Obama’s Climate Diplomacy: Bilateralism in the Service of Multilateralism

President Obama and Chinese President Xi Jinping on Thursday issued a joint statement pledging that the United States and China will sign the Paris Agreement on April 22 (the first day nations can sign it), “take their respective domestic steps in order to join the Agreement as early as possible this year,” and “encourage other Parties to the United Nations Framework Convention on Climate Change to do the same, with a view to bringing the Paris Agreement into force as early as possible.”

The joint statement does not discuss what subsequent “domestic steps” Obama plans to take to “join the Agreement.” All we know for certain is what he will not do: submit the treaty to the Senate for its advice and consent as required by Article II, Section 2 of the U.S. Constitution.

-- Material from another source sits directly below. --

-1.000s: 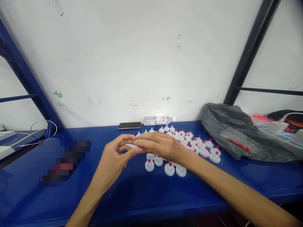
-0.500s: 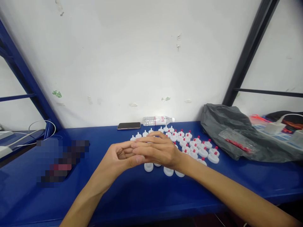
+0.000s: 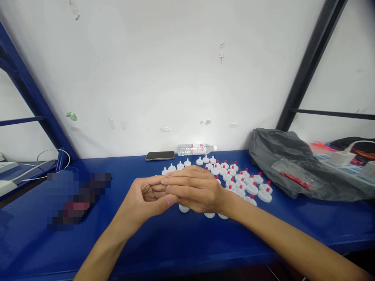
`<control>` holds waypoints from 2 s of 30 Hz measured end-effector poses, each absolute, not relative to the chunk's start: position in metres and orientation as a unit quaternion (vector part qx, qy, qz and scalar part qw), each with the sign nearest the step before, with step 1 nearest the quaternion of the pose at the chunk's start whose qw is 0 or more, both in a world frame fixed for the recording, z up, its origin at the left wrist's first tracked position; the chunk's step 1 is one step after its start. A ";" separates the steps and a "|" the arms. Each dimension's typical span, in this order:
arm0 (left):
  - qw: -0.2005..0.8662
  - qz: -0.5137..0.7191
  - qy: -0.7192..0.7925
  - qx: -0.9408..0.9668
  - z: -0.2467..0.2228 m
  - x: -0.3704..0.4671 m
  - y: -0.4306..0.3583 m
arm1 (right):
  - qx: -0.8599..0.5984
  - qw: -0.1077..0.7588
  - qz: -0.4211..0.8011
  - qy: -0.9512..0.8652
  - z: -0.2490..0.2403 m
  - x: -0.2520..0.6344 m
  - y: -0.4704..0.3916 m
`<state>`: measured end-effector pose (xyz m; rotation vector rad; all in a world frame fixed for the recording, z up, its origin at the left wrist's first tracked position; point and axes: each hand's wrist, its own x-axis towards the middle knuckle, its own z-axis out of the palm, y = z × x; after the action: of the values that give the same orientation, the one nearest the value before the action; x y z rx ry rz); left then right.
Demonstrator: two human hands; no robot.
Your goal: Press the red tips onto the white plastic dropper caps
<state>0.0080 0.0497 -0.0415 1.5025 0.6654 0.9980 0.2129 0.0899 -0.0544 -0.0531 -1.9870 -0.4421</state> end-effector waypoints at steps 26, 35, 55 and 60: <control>0.349 0.532 0.445 0.631 -0.040 0.013 0.050 | -0.512 0.342 -0.054 -0.786 -0.039 0.279 0.149; 0.348 0.518 0.451 0.638 -0.041 0.013 0.049 | -0.550 0.217 -0.008 -0.806 -0.053 0.296 0.165; 0.335 0.521 0.465 0.632 -0.037 0.012 0.051 | -0.626 0.115 0.004 -0.771 -0.071 0.335 0.192; 0.185 0.509 0.575 0.613 -0.026 -0.022 0.052 | -0.622 0.133 -0.005 -0.771 -0.069 0.335 0.192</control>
<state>-0.0224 0.0523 -0.0259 1.7283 1.6200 1.4339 0.3355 0.1923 -0.0692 -1.8056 -2.2377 -0.0153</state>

According to the New York Times, the joint announcement by Obama and Xi “is intended to push other countries to sign on, particularly since diplomats say the Supreme Court order [to suspend EPA’s so-called Clean Power Plan] has caused some countries to question American climate policy and might cause them to refuse or hesitate to sign the accord.”

The joint announcement was Obama’s third bilateral initiative last month to shore up confidence in the Paris Agreement. On March 10, Obama and Canadian Prime Minister Justin Trudeau announced joint efforts to curb emissions of methane from North American oil and gas operations, vowing that their two countries would “join and sign the Agreement as soon as feasible” and “play a leadership role internationally in the low-carbon global economy over the coming decades.” On March 23, Obama and newly elected Argentine President Mauricio Macri “committed to signing and joining the Paris Agreement as soon as feasible and will work together to support efforts toward early entry-into-force of the Agreement.”

Call it bilateral diplomacy in the service of multilateral diplomacy. The question is whether such PR exercises can overcome other countries’ doubts about the seriousness of Obama’s Paris treaty pledge to reduce U.S. greenhouse gas emissions 26%-28% below 2005 levels by 2025.

In a recent column, Cato Institute scientist Paul C. “Chip” Knappenberger identifies three “harsh realities” that render Obama’s pledge “infeasible if not impossible.”

  • The administration’s signature climate policy, EPA’s power plant rule, is fraught with legal vulnerabilities. If courts overturn it, the gap between Obama’s emission-reduction pledge and the administration’s current and proposed climate policies becomes a chasm.
  • New scientific data indicate EPA has significantly underestimated U.S. methane emissions over the past decade. Correcting that error increases the absolute amount by which U.S. emissions must be cut to meet Obama’s target.
  • Obama’s target is partly based on a State Department projection that U.S. forest carbon dioxide sinks will expand by more than 33% in just 10 years. “This seems highly implausible, considering the over the past 10 years, the U.S. carbon sink has actually declined a small amount,” says Knappenberger.

Put those three factors together, toss in “cheap gas (more driving) and a growing economy . . . and you are left with the stark realization that we are not going to come close to meeting the pledges Obama made to the international community in Paris last year.”

Would failure to meet Obama’s target doom the Paris Agreement? Unlikely. The vast majority of countries participating in the Agreement care little about U.S. emissions and much about American boodle. They want up to $450 billion annually in foreign aid, rebranded “climate finance.” Whether or not U.S. taxpayers foot any part of the bill will chiefly depend on which party wins the 2016 elections.